*Exercise goal:* Return all lines below containing the word "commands".

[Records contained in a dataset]
====
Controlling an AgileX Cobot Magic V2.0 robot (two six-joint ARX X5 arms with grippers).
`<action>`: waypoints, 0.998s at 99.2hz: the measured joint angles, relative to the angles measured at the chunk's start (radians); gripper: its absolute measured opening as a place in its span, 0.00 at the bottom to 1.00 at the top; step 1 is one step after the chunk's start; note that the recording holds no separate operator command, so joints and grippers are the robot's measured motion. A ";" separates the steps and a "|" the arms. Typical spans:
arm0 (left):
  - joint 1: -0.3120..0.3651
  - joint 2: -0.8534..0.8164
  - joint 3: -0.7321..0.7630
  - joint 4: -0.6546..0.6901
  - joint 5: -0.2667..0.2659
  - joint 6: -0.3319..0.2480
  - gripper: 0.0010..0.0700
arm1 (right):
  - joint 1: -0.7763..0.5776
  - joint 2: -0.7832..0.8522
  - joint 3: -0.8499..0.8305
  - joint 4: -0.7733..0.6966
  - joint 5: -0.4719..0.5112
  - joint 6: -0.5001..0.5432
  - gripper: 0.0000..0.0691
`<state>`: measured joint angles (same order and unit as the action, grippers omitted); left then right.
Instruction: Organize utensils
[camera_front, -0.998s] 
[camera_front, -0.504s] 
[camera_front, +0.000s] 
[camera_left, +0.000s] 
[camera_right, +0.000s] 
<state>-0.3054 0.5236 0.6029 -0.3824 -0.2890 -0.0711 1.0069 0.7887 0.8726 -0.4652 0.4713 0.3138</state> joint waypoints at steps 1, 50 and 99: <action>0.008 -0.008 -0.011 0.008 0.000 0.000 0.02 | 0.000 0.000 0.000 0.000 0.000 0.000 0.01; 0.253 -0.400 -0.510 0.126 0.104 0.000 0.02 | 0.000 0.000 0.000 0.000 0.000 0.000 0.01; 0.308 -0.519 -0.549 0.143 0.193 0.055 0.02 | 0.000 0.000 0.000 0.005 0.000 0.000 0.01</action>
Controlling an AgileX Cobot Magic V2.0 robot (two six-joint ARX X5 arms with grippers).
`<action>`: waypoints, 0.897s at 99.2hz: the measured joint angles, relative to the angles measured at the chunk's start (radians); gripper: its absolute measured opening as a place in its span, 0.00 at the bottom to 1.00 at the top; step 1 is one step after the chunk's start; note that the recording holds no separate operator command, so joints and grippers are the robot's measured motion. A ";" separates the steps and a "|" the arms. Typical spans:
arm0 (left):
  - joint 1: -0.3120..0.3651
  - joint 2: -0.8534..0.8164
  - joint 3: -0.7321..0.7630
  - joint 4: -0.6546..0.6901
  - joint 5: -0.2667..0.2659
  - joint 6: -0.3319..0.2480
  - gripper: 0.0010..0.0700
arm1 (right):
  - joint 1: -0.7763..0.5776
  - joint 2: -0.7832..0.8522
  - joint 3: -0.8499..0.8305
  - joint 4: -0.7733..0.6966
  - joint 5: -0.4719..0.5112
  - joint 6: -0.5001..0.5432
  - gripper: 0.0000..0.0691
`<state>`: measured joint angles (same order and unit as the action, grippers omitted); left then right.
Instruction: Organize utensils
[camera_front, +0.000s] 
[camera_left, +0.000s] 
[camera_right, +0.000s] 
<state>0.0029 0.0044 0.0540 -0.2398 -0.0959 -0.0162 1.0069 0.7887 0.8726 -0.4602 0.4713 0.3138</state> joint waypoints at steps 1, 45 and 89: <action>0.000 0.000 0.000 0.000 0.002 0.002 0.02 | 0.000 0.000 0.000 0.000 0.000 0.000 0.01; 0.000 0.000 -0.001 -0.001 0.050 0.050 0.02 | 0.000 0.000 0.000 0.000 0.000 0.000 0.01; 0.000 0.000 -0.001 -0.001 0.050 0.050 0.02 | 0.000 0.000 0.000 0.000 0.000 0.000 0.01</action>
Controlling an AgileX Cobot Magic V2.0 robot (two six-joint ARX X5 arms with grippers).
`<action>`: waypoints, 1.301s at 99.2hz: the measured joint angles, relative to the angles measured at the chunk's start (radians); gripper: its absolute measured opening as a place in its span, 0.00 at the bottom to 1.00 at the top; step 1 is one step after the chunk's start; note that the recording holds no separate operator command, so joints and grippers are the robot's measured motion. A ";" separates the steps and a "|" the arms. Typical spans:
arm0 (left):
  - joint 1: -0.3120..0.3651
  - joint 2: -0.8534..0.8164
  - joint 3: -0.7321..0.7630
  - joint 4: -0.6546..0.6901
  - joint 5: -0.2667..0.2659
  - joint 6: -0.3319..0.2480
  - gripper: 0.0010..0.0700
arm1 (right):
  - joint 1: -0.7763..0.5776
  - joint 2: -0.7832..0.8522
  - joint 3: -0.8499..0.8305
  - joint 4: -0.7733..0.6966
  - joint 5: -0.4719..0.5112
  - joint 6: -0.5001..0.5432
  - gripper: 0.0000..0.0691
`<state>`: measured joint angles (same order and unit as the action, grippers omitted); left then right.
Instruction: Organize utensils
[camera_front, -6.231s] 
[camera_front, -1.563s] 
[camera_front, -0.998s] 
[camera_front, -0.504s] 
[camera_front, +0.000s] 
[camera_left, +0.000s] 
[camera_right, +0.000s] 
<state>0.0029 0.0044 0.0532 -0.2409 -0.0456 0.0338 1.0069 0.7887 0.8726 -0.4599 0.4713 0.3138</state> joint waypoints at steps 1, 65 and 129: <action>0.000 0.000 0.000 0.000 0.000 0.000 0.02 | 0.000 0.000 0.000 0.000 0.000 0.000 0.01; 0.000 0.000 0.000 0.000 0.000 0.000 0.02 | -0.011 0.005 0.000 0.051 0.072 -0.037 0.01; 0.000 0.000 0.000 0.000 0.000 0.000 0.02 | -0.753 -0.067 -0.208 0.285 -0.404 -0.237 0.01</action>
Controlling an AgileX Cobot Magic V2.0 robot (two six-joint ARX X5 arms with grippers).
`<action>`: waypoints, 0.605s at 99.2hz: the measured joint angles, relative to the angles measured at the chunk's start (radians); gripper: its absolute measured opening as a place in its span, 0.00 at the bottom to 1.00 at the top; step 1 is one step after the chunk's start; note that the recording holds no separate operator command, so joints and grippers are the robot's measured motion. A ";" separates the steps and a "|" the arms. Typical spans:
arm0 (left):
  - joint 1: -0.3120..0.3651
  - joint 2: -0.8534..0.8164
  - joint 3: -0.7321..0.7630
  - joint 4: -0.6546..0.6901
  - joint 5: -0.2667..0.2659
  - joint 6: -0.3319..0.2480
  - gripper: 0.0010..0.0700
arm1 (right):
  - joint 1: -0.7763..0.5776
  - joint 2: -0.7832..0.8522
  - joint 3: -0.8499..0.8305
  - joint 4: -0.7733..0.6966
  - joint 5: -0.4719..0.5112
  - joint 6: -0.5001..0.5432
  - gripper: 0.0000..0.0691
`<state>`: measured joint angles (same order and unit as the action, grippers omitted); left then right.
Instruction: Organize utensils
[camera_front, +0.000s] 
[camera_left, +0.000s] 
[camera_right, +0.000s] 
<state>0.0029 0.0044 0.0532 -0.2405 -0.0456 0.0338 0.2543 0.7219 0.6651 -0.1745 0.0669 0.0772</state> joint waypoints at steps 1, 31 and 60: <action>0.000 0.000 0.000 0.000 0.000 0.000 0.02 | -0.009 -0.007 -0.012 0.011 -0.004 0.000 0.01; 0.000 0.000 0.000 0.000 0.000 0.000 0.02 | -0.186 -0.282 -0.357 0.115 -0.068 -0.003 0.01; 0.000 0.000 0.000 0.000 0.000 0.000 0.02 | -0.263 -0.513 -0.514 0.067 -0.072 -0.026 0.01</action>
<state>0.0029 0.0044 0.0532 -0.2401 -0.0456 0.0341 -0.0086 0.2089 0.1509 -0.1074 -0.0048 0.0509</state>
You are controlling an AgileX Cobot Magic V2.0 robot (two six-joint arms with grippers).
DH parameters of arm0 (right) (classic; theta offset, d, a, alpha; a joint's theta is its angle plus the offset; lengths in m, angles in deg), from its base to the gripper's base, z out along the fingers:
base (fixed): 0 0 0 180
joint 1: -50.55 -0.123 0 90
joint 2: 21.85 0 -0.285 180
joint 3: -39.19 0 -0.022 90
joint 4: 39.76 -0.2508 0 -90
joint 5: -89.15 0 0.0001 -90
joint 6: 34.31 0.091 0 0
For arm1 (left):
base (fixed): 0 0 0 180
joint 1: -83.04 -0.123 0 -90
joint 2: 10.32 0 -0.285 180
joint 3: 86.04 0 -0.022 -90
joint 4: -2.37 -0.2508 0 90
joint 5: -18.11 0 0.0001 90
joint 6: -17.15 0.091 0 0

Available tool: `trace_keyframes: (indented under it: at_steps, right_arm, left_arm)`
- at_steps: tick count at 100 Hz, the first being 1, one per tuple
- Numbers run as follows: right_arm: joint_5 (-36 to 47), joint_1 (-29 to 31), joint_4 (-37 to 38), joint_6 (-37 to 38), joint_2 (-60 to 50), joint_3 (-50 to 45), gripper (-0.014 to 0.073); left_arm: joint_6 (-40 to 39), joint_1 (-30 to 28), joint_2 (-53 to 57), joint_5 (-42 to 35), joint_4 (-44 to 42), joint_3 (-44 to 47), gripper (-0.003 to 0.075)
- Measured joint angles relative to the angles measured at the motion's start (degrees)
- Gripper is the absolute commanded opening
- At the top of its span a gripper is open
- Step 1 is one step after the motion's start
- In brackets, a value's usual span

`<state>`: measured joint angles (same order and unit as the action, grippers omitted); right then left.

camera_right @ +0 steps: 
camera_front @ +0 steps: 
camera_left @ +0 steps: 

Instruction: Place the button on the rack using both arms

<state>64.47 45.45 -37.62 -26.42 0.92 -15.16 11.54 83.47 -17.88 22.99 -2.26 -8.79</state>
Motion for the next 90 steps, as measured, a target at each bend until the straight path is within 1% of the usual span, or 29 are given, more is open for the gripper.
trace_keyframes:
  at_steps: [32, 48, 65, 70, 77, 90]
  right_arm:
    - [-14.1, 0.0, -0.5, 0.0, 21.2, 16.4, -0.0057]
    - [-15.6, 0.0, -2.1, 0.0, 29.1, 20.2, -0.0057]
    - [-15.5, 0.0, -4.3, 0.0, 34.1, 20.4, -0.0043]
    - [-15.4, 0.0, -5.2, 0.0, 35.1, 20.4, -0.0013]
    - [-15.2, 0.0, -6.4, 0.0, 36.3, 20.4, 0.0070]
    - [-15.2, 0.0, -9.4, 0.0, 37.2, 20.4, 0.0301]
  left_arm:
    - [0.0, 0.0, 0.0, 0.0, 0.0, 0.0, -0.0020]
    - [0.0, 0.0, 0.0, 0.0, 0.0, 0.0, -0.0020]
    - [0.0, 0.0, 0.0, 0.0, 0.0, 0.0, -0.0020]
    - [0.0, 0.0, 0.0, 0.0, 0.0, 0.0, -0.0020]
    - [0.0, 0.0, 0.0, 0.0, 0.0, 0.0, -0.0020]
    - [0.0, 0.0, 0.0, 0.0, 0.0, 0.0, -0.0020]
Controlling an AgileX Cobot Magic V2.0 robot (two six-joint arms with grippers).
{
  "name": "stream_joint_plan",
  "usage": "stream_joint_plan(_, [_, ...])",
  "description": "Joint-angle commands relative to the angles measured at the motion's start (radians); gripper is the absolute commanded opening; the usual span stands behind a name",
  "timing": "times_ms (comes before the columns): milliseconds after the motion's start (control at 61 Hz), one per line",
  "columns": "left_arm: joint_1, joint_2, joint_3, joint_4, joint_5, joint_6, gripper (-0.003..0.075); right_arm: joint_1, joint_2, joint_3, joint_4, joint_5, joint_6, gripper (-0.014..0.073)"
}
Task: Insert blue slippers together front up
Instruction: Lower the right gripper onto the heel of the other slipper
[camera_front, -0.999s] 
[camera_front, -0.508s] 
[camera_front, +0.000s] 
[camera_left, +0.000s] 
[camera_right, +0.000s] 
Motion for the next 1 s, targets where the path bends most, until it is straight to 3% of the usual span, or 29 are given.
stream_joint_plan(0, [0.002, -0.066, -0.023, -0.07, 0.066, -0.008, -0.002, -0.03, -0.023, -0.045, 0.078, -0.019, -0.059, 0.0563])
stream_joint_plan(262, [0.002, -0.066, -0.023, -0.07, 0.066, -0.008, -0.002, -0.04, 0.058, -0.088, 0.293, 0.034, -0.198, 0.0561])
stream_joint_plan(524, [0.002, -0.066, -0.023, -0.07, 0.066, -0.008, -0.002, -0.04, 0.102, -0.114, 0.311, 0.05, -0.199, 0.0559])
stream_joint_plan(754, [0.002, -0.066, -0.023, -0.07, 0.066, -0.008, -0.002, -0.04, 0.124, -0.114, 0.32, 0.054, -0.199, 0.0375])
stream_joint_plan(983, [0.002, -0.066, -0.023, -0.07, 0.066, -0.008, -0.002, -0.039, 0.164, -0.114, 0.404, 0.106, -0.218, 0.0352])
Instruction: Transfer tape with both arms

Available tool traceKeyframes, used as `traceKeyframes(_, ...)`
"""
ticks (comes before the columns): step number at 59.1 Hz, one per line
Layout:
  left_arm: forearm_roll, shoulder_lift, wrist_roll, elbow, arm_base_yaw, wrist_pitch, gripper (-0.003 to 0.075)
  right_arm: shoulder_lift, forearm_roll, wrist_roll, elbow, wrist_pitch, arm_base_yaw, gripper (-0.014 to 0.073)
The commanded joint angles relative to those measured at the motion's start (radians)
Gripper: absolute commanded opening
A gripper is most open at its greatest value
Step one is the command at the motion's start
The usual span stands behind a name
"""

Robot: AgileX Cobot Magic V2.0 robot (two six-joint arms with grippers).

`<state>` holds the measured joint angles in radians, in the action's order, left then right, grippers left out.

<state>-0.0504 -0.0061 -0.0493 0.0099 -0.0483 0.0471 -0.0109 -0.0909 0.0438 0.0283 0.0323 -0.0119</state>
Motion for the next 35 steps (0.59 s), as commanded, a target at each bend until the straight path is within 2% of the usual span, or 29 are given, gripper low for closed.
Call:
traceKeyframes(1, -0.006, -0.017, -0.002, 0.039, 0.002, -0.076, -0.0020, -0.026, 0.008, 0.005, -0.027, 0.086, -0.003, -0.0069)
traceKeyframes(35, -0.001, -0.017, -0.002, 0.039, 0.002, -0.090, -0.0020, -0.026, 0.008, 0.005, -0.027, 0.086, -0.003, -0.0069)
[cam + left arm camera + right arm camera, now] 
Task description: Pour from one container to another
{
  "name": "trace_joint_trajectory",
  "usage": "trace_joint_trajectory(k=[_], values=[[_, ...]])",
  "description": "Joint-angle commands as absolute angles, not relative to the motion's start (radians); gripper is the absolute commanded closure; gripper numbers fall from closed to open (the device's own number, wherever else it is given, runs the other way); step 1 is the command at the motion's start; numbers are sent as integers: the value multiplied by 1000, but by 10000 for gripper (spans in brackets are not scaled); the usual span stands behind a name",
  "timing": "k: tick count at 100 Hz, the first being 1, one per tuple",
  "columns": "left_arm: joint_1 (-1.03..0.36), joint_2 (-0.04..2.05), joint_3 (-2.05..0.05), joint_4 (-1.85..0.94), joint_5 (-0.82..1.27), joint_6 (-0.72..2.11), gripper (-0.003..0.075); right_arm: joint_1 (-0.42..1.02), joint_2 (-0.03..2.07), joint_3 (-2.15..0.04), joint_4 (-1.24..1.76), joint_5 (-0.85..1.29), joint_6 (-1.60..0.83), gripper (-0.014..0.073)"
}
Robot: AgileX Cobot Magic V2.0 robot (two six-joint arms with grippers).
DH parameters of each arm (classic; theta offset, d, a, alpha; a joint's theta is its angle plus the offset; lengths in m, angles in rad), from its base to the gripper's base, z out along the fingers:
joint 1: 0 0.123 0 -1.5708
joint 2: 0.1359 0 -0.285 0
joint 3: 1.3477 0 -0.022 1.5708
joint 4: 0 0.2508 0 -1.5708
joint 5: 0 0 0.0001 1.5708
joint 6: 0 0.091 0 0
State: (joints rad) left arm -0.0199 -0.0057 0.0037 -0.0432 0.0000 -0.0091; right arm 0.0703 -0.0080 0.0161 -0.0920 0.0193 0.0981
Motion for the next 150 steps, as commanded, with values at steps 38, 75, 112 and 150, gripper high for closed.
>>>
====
*Response to the task:*
  "description": "Joint-angle commands relative to the angles measured at the motion's start (radians); gripper is the absolute commanded opening; the usual span stands behind a name",
  "description": "Joint-angle commands as absolute angles, not relative to the motion's start (radians); gripper is the absolute commanded closure; gripper numbers fall from closed to open (the device's own number, wherever else it is given, runs the other way); step 1 is the command at the motion's start; numbers are sent as integers: the value multiplied by 1000, but by 10000 for gripper (spans in brackets are not scaled); the usual span stands behind a name",

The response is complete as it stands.